▸ **PROMPT**: From the first line to the last, give the records again exactly and skip the pictures.

▸ **Stored data**:
--- START ---

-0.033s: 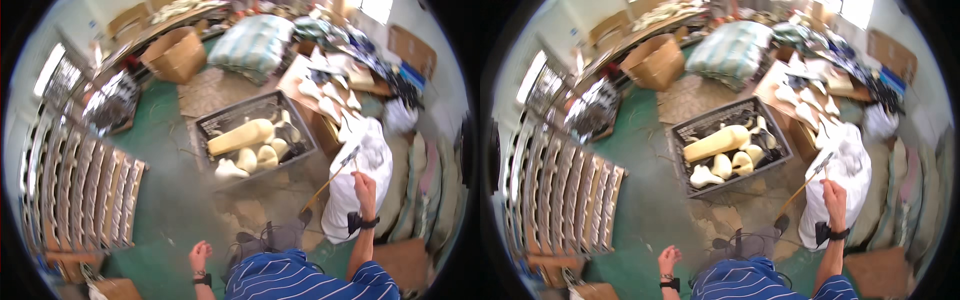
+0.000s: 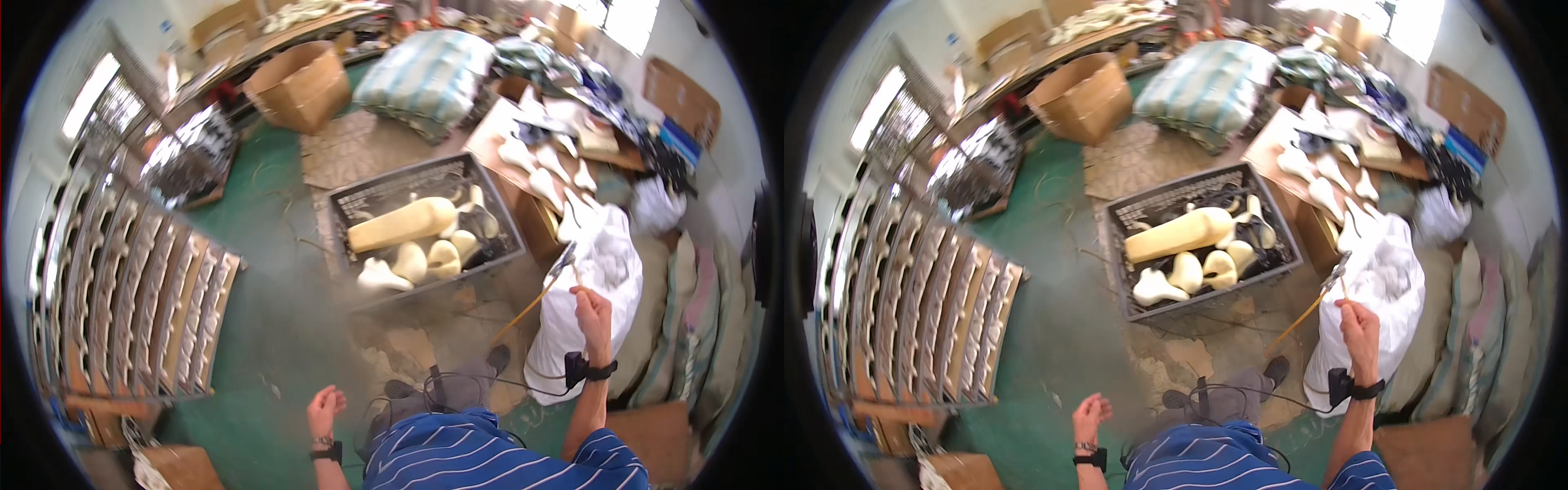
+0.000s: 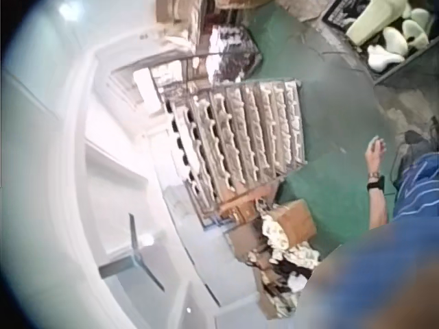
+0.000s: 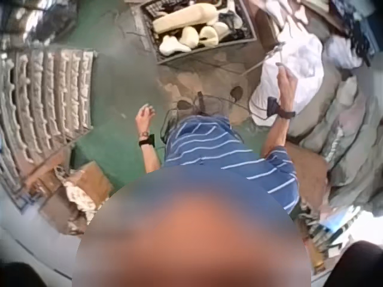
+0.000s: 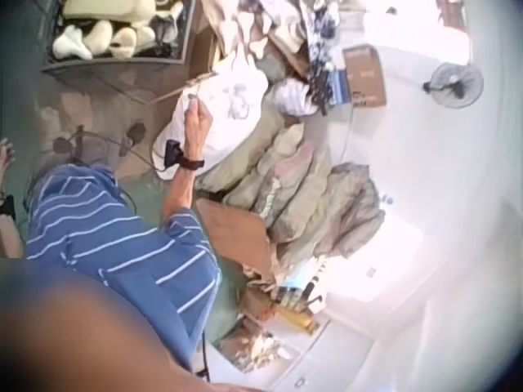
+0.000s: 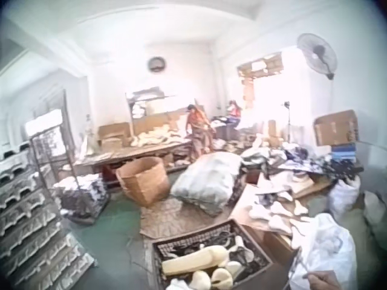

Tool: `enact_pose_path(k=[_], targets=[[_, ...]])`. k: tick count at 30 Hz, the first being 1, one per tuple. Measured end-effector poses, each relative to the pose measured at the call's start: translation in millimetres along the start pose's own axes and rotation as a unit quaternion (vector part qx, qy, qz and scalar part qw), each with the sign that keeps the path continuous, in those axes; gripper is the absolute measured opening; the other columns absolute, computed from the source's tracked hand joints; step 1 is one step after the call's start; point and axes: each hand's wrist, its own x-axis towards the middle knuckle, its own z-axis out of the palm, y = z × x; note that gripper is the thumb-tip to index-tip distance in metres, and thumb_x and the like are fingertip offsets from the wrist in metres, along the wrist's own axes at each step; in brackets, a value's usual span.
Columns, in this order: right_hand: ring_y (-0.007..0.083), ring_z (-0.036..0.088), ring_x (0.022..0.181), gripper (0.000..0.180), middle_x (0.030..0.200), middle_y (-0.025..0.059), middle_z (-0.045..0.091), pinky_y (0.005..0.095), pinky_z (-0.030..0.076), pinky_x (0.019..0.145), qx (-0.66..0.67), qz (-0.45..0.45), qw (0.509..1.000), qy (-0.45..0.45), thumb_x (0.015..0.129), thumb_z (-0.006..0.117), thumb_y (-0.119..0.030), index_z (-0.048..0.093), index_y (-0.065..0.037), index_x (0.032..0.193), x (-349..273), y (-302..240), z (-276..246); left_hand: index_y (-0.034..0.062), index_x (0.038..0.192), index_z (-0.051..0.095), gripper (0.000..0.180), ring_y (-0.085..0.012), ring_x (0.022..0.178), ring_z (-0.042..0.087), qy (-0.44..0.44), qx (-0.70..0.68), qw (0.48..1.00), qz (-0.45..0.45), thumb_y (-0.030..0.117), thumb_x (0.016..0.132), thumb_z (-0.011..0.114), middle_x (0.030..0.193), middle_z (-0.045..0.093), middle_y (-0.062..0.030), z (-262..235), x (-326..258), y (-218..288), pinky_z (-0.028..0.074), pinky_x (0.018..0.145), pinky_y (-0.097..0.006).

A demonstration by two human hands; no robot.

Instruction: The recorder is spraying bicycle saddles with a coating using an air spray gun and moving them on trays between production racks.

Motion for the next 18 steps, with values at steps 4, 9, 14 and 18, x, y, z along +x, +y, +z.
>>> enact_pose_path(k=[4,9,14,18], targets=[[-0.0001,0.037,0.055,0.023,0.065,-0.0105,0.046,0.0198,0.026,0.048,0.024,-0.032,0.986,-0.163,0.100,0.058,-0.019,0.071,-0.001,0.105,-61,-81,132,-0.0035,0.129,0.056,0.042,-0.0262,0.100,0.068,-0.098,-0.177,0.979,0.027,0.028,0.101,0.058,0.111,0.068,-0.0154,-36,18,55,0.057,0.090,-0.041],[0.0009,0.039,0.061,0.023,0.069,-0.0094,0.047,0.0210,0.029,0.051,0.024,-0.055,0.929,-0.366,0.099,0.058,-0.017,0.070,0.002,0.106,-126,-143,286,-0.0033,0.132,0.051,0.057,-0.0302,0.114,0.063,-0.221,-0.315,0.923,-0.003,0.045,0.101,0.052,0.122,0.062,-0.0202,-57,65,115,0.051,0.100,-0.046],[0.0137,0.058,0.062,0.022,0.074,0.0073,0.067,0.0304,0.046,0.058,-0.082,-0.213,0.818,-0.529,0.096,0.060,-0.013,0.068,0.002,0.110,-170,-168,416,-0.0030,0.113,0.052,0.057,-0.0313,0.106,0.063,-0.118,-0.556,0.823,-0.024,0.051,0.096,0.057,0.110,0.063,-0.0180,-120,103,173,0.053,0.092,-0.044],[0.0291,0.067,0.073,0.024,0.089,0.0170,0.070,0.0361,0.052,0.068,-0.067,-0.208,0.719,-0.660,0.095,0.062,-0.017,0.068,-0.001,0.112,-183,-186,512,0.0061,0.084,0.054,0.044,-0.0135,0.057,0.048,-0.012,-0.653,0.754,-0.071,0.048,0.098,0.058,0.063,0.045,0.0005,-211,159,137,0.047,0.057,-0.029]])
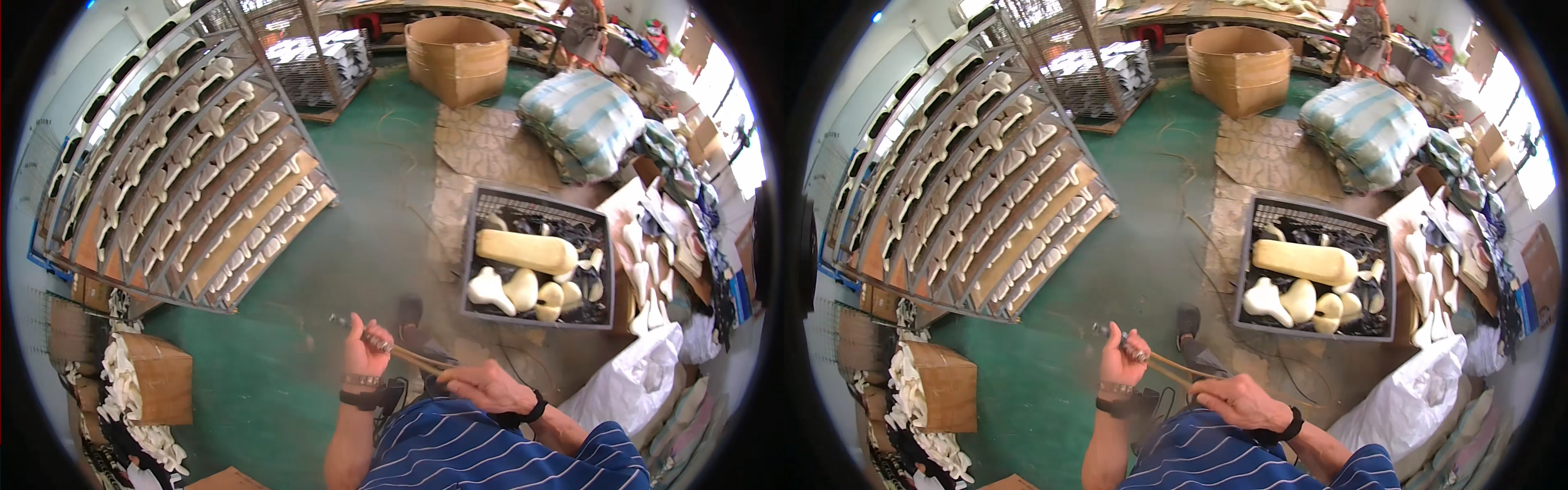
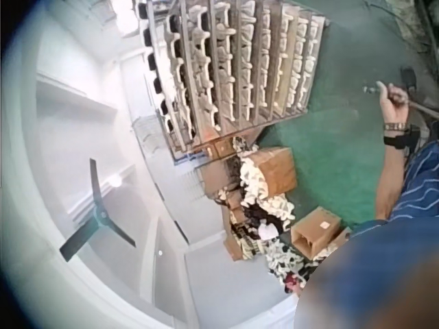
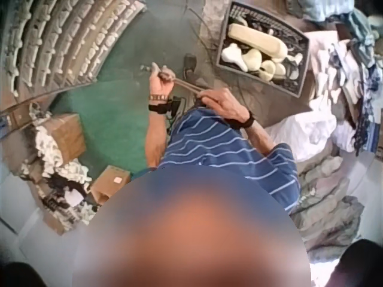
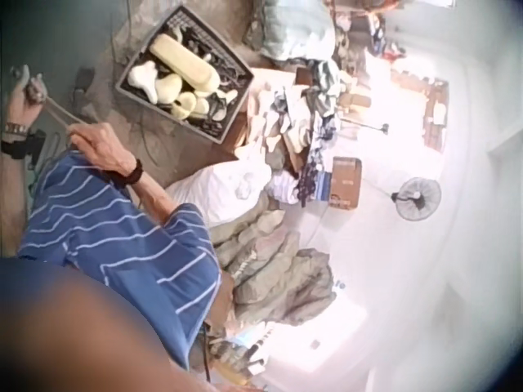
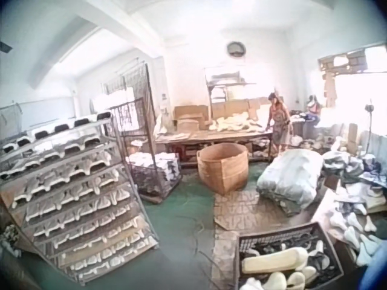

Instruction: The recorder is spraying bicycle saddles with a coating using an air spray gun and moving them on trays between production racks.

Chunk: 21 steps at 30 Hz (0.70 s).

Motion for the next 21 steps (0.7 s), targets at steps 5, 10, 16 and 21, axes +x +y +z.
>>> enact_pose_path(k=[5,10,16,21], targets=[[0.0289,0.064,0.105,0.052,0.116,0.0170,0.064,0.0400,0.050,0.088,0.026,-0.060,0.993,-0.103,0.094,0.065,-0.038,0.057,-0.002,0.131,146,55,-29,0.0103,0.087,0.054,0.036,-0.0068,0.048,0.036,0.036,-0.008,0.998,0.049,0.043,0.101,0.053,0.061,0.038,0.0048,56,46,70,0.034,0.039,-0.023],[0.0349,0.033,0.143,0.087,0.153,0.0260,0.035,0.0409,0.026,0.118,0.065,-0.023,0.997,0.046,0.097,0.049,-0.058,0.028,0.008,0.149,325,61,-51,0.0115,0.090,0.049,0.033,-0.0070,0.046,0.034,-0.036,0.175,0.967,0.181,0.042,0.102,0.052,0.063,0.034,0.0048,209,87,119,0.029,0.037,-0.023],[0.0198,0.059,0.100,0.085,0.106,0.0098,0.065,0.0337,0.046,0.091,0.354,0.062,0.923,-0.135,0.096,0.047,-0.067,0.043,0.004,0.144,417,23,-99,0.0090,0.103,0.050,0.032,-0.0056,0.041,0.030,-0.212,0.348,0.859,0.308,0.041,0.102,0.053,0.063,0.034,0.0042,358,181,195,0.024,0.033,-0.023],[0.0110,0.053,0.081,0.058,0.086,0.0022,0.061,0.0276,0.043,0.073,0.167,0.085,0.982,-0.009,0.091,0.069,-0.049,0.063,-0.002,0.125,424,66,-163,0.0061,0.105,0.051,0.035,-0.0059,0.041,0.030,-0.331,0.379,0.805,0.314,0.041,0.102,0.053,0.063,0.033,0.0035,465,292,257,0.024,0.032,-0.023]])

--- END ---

▸ **REPLY**:
-0.033s: 
+0.000s: 
+0.000s: 
+0.000s: 
+0.000s: 
+0.000s: 

Tool: `enact_pose_path(k=[_], targets=[[_, ...]])`. k: tick count at 30 Hz, the first being 1, one per tuple. Measured end-effector poses, each relative to the pose measured at the call's start: translation in millimetres along the start pose's own axes and rotation as a unit quaternion (vector part qx, qy, qz and scalar part qw), each with the sign that keeps the path continuous, in those axes; gripper is the absolute measured opening; the other columns absolute, computed from the source's tracked hand joints; step 1 is one step after the call's start; point and axes: each hand's wrist, its own x-axis towards the middle knuckle, its own z-axis out of the palm, y = z × x; note that gripper is the thumb-tip to index-tip distance in metres, and thumb_x and the like are fingertip offsets from the wrist in metres, along the wrist's own axes at each step; in brackets, a value's usual span.
Columns, in this order: right_hand: ring_y (-0.007..0.083), ring_z (-0.036..0.088), ring_x (0.022..0.181), gripper (0.000..0.180), middle_x (0.030..0.200), middle_y (-0.025..0.059), middle_z (-0.045..0.091), pinky_y (0.005..0.095), pinky_z (-0.030..0.076), pinky_x (0.019..0.145), qx (-0.66..0.67), qz (-0.45..0.45), qw (0.509..1.000), qy (-0.45..0.45), thumb_x (0.015..0.129), thumb_z (-0.006..0.117), thumb_y (-0.119..0.030), index_z (-0.048..0.093), index_y (-0.065..0.037), index_x (0.032..0.193), x (-349..273), y (-302..240), z (-276..246); left_hand: index_y (-0.034..0.062), index_x (0.038..0.192), index_z (-0.051..0.095), gripper (0.000..0.180), ring_y (-0.085..0.012), ring_x (0.022..0.178), ring_z (-0.042..0.087), qy (-0.44..0.44), qx (-0.70..0.68), qw (0.48..1.00), qz (-0.45..0.45), thumb_y (-0.030..0.117), thumb_x (0.016..0.132), thumb_z (-0.011..0.114), middle_x (0.030..0.193), middle_z (-0.045..0.093), middle_y (-0.062..0.030), z (-262..235), x (-326..258), y (-218..288), pinky_z (-0.028..0.074), pinky_x (0.018..0.145), pinky_y (-0.097..0.006).

A demonstration by two human hands; no robot.

Instruction: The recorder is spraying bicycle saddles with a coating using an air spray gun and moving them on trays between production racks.

Motion for the next 18 steps, with values at steps 4, 9, 14 and 18, x, y, z along +x, +y, +z.
>>> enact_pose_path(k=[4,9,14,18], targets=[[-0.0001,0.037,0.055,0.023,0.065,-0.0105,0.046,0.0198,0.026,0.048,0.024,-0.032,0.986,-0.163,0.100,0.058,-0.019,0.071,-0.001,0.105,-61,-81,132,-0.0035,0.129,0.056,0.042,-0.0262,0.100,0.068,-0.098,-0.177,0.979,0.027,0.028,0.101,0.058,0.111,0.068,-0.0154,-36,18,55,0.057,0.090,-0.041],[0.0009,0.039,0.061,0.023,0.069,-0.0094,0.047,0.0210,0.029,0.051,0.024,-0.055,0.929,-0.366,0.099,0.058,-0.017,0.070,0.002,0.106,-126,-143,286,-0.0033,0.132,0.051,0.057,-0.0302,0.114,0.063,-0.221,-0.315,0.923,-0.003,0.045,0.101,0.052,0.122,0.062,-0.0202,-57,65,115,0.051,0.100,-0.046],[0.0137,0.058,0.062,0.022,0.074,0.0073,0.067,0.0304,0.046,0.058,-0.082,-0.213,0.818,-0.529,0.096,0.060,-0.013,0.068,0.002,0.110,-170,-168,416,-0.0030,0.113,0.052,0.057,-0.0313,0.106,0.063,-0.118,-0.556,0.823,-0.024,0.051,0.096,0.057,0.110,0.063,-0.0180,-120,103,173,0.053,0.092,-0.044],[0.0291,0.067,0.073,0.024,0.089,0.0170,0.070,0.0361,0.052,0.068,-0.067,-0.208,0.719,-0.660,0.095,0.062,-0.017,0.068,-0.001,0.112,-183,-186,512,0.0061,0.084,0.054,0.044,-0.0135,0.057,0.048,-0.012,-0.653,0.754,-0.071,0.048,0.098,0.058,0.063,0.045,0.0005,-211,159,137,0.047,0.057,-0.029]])

Instruction: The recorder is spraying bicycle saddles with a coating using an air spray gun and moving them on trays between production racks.

Chunk: 21 steps at 30 Hz (0.70 s).

Motion for the next 21 steps (0.7 s), targets at steps 5, 10, 16 and 21, axes +x +y +z.
>>> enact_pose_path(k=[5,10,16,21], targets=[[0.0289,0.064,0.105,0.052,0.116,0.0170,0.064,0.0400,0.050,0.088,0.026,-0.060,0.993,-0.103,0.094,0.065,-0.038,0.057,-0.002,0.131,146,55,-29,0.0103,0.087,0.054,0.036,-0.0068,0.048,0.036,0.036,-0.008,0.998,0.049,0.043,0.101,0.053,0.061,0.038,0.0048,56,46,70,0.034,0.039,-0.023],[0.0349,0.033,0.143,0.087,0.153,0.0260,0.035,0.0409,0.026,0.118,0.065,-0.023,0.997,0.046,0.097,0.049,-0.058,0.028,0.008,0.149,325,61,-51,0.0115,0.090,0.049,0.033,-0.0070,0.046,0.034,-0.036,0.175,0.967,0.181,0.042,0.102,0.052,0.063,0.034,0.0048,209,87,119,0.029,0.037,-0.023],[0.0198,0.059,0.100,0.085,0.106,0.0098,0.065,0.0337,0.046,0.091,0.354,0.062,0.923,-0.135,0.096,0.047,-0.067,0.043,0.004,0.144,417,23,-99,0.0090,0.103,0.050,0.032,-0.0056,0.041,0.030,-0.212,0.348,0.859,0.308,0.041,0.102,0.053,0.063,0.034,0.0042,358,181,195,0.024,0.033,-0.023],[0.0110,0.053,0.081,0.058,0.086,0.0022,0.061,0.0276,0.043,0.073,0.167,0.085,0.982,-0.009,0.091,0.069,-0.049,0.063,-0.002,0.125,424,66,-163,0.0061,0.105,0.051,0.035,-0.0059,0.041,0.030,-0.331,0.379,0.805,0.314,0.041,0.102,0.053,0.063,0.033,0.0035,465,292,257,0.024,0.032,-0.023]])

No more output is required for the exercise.